Поскольку Хеннет оправдал его надежды, армейская доларская кавалерия была предоставлена Алверезу для использования по своему усмотрению, и он решил послать кавалерийский заслон, в разведывательные способности которого он верил больше. И если бы он мог просто случайно присутствовать, когда деснейрские отряды фуражиров нагрянули на какую-нибудь изолированную ферму, владельцы которой вовремя не сбежали, тем лучше. Алверез никогда не сомневался, что его люди украдут все, что не было прибито гвоздями, — и все, что было прибито гвоздями, если у них будет время, чтобы вытащить их, — но он также знал, что они предотвратят безобразия, начиная от простых нападений и заканчивая изнасилованиями и убийствами, которые фуражиры Харлесса слишком часто совершали из-за древней вражды между Деснейром и Сиддармарком. Это была еще одна причина, по которой Хеннет так сильно возмущался его решением, и граф приказал своим собственным солдатам убедиться, что доларцы не поставят их — и его — в неловкое положение, сообщив обо всем, что они пропустили. Что означало, учитывая, что его так называемые разведчики превосходили заслон Алвереза численностью примерно пятьдесят к одному, что он не мог быть доволен тем, что Слейтир прошел сквозь его кавалерию незамеченным.
Жаль, что так получилось.
— Это действительно так? — тихо спросил Харлесс.
— Действительно. — Алверез кивнул. — У него послание от генерала Уолкира. Мастер Слейтир?
Грязный, мокрый Слейтир полез в свою потрепанную сумку на поясе и вытащил письмо. Пластинка, запечатывавшая его, была сломана, и он на мгновение посмотрел на Алвереза. Доларец мотнул головой в сторону Харлесса, и Слейтир передал его через стол.
Ритм дождя, барабанящего по крыше и стучащего по окнам, был единственным звуком, кроме шороха бумаги, когда Харлесс наклонил письмо, чтобы уловить свет, и прищурился на него. Чтение не было его любимым занятием, да и почерк Уолкира был не из лучших, и его глаза двигались медленно. Затем его лицо резко напряглось. Его глаза задвигались быстрее, дошли до конца и поднялись, чтобы посмотреть сначала на Слейтира, а затем на Алвереза, как будто они оба могли быть лично ответственны за его содержание.
— Это правда? — потребовал он от сиддармаркца, его голос был резким.
— Не знаю, милорд, — ответил Слейтир с медленным, почти музыкальным акцентом Шайло.
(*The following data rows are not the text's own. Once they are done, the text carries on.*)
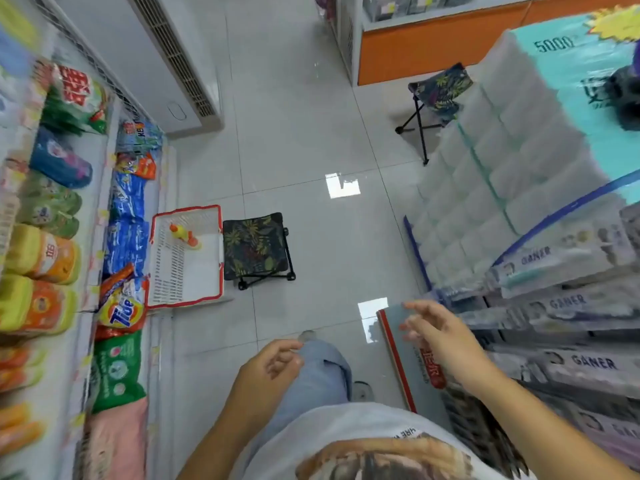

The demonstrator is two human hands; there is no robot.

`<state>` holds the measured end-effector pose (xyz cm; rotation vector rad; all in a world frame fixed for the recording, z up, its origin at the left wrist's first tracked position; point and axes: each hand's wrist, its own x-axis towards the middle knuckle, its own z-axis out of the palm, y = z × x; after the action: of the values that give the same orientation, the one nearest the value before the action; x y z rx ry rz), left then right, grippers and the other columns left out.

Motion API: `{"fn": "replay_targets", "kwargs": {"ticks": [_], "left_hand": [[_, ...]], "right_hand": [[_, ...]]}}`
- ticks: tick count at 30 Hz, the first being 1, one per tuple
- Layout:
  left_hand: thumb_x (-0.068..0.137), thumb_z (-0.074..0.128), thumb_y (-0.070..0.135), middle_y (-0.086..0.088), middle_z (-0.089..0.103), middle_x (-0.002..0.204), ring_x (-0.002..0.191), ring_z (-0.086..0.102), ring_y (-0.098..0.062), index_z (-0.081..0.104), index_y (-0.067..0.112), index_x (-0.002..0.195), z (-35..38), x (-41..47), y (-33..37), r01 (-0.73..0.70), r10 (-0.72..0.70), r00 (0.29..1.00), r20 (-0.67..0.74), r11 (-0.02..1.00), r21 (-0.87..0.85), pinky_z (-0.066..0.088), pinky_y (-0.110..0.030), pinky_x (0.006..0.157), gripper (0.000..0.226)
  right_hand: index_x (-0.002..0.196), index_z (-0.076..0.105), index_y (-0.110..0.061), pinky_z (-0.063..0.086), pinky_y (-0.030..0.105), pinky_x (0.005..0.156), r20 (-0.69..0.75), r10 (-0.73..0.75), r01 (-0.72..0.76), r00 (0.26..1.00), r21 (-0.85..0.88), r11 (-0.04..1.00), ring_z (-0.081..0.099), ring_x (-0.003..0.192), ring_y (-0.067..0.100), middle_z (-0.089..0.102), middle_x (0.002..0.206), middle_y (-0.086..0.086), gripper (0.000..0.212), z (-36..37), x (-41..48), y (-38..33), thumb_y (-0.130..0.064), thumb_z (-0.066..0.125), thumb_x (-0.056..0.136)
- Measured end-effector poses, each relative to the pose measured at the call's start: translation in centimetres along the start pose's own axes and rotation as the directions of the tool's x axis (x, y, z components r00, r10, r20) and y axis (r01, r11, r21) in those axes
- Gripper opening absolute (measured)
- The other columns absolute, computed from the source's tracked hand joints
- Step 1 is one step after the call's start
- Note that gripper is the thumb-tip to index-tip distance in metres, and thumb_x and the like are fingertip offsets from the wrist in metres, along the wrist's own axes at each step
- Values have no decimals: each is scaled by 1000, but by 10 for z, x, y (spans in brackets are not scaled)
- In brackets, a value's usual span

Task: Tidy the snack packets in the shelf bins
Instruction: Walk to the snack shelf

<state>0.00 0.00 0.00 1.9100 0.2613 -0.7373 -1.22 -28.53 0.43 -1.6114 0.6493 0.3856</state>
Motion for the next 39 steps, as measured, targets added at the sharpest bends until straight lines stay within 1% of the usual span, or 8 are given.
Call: {"fn": "replay_targets", "kwargs": {"ticks": [3, 6, 9, 14, 21, 26, 33, 39], "left_hand": [[92, 61, 17, -3, 71, 89, 83, 66, -13, 67, 29, 102, -15, 25, 8, 16, -16, 1000, -16, 999, -34, 52, -18, 74, 17], [93, 61, 22, 1, 72, 91, 85, 67, -10, 66, 33, 102, -34, 69, 23, 15, -15, 1000, 0, 1000, 5, 52, -20, 75, 15], [94, 59, 24, 6, 70, 95, 88, 66, -8, 64, 35, 105, -55, 125, 49, -12, 9, 998, 55, 998, 60, 52, -22, 79, 16], [93, 60, 32, 10, 67, 99, 92, 64, -5, 63, 41, 106, -84, 228, 127, -137, 103, 974, 204, 978, 160, 47, -16, 79, 16], [91, 60, 38, 10, 67, 102, 94, 64, -5, 63, 48, 101, -76, 350, 233, -263, 178, 920, 349, 941, 214, 50, -23, 84, 15], [91, 61, 33, 9, 68, 100, 93, 64, -9, 65, 42, 101, -46, 434, 303, -256, 178, 923, 342, 946, 198, 51, -26, 87, 14], [93, 59, 30, 13, 68, 101, 95, 62, -3, 64, 40, 105, -37, 515, 384, -162, 116, 958, 261, 973, 162, 50, -20, 84, 16], [92, 61, 32, 24, 67, 95, 91, 63, 0, 65, 41, 102, -61, 587, 434, -91, 67, 982, 176, 987, 134, 50, -18, 80, 14]], "right_hand": [[109, 62, -22, 52, 16, 68, 23, 0, 0, 1000, -23, 1000, 68, 82, 15, 72, 93, 4, 18, 4, 31, -20, -14, 55, 94], [109, 63, -26, 50, 21, 73, 23, 7, -5, 1000, -56, 998, 69, 84, 14, 72, 92, -1, 19, 12, 70, -44, -18, 55, 94], [110, 63, -24, 50, 21, 71, -30, 21, -21, 999, -22, 1000, 68, 84, 16, 72, 92, 1, 20, 15, 109, -67, -16, 55, 94], [107, 64, -25, 46, 13, 60, -155, 53, -41, 986, 85, 996, 67, 76, 8, 73, 91, -1, 18, 10, 157, -117, -16, 56, 93], [105, 63, -27, 47, 22, 65, -276, 129, -77, 953, 191, 979, 66, 76, 9, 72, 88, -5, 15, -14, 213, -149, -20, 55, 94], [106, 63, -24, 48, 25, 72, -301, 158, -93, 940, 219, 971, 67, 82, 19, 73, 88, -1, 16, -54, 294, -182, -16, 56, 94], [105, 65, -21, 51, 30, 75, -211, 124, -93, 970, 152, 984, 66, 77, 17, 73, 83, 0, 18, -117, 432, -281, -11, 56, 94], [102, 65, -21, 51, 28, 72, -144, 72, -60, 987, 85, 995, 68, 76, 17, 73, 88, 5, 19, -132, 546, -368, -9, 56, 92]]}}
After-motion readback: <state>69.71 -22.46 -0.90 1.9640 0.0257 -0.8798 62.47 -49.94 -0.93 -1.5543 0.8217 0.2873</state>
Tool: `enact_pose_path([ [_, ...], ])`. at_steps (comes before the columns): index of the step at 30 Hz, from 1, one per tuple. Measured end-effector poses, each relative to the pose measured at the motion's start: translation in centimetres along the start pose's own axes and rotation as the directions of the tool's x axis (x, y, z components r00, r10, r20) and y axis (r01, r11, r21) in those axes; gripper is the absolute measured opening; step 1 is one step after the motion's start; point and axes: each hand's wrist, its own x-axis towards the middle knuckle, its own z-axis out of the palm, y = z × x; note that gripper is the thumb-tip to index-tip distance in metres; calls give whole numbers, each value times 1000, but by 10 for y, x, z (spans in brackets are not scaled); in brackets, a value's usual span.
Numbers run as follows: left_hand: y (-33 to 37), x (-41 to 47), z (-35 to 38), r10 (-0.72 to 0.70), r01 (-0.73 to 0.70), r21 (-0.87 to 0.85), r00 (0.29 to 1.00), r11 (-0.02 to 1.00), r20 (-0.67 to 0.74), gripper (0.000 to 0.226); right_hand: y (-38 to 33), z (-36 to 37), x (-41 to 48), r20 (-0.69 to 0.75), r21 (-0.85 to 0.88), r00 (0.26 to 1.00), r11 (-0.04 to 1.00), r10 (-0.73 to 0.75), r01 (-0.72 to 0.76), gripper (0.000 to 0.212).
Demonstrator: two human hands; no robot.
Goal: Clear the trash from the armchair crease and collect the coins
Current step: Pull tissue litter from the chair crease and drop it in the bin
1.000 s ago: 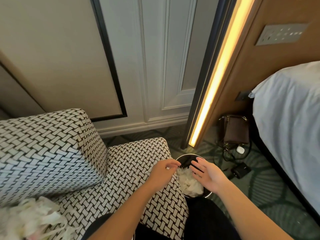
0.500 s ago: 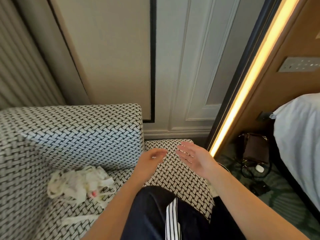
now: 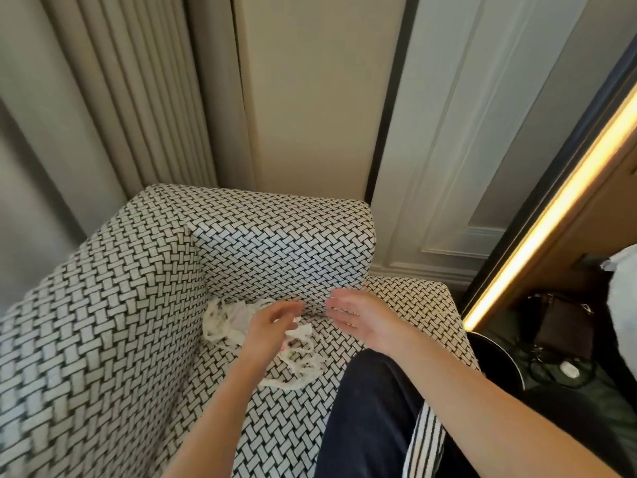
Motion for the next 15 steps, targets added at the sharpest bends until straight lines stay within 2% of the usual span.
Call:
enact_pose_path([
  [3, -16, -4, -17, -44, 45, 13, 998, 999, -42, 24, 15, 23, 5, 27, -136, 1000, 991, 7, -3, 21],
  [5, -28, -6, -23, -86, 86, -1, 994, 996, -71, 23, 34, 36, 11, 43, -314, 999, 949, -3, 17, 19],
  [6, -31, -6, -22, -106, 105, -14, 991, 994, -76, 22, 42, 37, 12, 53, -440, 999, 897, -15, 37, 18],
  [9, -47, -13, -21, -161, 159, -26, 984, 987, -78, 20, 74, 39, 15, 115, -781, 993, 617, -10, 97, 28],
  [13, -62, -22, -17, -213, 214, 16, 975, 977, -60, 22, 103, 36, 25, 294, -933, 953, 239, 68, 271, 39],
  [15, -67, -24, -18, -243, 247, 41, 967, 968, -78, 23, 114, 37, 33, 307, -951, 940, 92, 150, 295, 42],
])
Он был далеко за пределами среднего возраста, его волосы были седыми, а глаза мутно-карими. Костяшки его пальцев были немного опухшими от артрита, а плечи, несмотря на его внушительный рост, сутулились. Он также оберегал свою правую ногу, когда ходил, и вокруг него была атмосфера почти полного изнеможения, но на его лице не было никакого колебания, когда он встретился взглядом с Харлессом. — Я сам этого не читал. Генерал Уолкир, он сказал доставить это, и я так и сделал. Не спрашивал, что там написано, и он не сказал.